Farming automation and mechanization are nothing new. However, the cost of implementation of different tools has gone down over the past generations. The most exciting and interesting field of automation to have affected farming is the application of artificial intelligence.
A large amount of calculated guesswork is needed for different areas of farming, from figuring out the perfect time to plant seeds to predicting the likely market prices and crop yields upon harvest. Predicting these consistently and accurately requires a good amount of data analysis to pull off.
Advanced farming AI draws from long and short-term weather patterns, market behavior, soil condition and inputs, geographical nuances, and other such complex data points in real-time, allowing farmers to make better decisions. These smart solutions are already being used to great effect in a growing number of local farms.
4. Climate Change Adaptation
Jumping off the previous point, the realities of climate change mean that old ways of doing things are not likely to be viable in the coming years. The Department of Agriculture has already made adapting to climate change a priority, with different technologies forming the core solutions.
Investment in selective breeding and genetic engineering as well as more conscientious crop selection through data analytics are just a few of the technologies farmers are already leveraging to mitigate the effects of climate change. Better information design and technology specially targeted at Filipino farmers is also being used to better share ideas that will help crop yields and efficiency while reducing total greenhouse gas emissions.

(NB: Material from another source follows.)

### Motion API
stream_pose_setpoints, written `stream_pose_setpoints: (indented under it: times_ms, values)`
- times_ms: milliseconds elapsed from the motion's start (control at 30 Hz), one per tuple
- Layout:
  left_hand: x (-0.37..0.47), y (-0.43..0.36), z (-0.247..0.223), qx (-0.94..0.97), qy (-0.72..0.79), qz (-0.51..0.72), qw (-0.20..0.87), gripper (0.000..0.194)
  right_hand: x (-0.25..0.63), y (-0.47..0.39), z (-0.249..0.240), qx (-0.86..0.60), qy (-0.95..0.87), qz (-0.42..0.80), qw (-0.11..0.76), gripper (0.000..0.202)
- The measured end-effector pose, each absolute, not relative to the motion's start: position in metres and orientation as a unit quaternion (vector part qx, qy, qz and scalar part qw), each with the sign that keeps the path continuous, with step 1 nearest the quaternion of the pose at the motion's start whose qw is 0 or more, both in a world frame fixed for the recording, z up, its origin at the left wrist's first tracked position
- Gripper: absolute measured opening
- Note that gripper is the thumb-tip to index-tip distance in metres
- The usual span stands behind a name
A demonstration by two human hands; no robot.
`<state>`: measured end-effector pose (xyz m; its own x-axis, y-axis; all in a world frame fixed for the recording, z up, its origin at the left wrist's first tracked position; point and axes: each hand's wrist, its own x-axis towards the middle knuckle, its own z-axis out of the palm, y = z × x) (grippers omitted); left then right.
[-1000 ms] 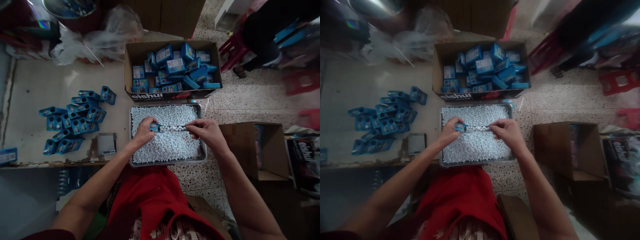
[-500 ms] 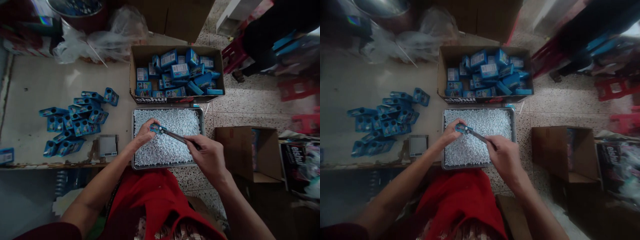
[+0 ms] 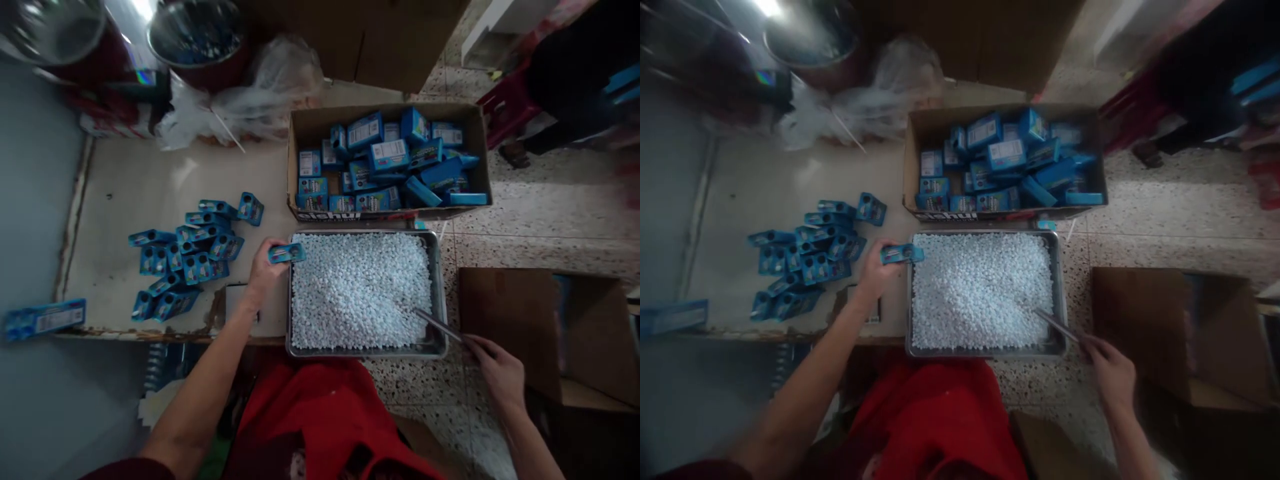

5. Better Post-Harvest Processing, Logistics, and Marketing through Big Data
The job of the farmer rarely ends at the farm. In most cases, the real struggle is ensuring that the crops realize their true value at the market. Depending on the crops and specific situations, farmers face an array of challenges after harvest, including during processing, storage, and transport, as well as marketing and sales.
The use of Big Data, that is, accessing and using all available data through information technology, has already changed the lives of Filipino farmers. Information technology has already made it easier to source the best and most affordable post-harvest processing and transportation options and has allowed farmers to communicate directly with local and global buyers. With IT infrastructure continuing to expand and data rates dropping, the harnessing of Big Data is going to become a fact of life for Filipino farmers very soon.
6. Agricultural Drones
Cheaper drones have taken Filipino farmers to new heights of productivity. The use of agricultural drones has grown significantly over the past decade, often used to help farmers engage in timely, data-driven farming.
Drones are already being used to quickly assess the condition of fields, cutting down on the required hours and labor requirements for this regular activity. They can cover more ground and more accurately map out problem areas than people on foot typically can.
Additionally, drones are also being used to keep farmers safe. While still expensive, pesticide-spraying drones are seeing increased use in the country. These drones offer several advantages over traditional manual methods, including better dispersion and less operator exposure to pesticides, thus helping farmers avoid one of the most common hazards on Philippine farms.
Technology Continues to Shape Philippine Farm Practices
While slightly delayed compared to other ASEAN contemporaries, Filipino farmers are more sophisticated and driven by the scientific method than ever, resulting in more tech being adopted in farms.
Even as more obvious differences like drones and expanded mechanization are making a difference, it’s the less obvious technologies that are making the most headway. With time, it’s likely that the application of contemporary AI, analytics, and Big Data will only see more use among farmers at all points of the agricultural supply chain.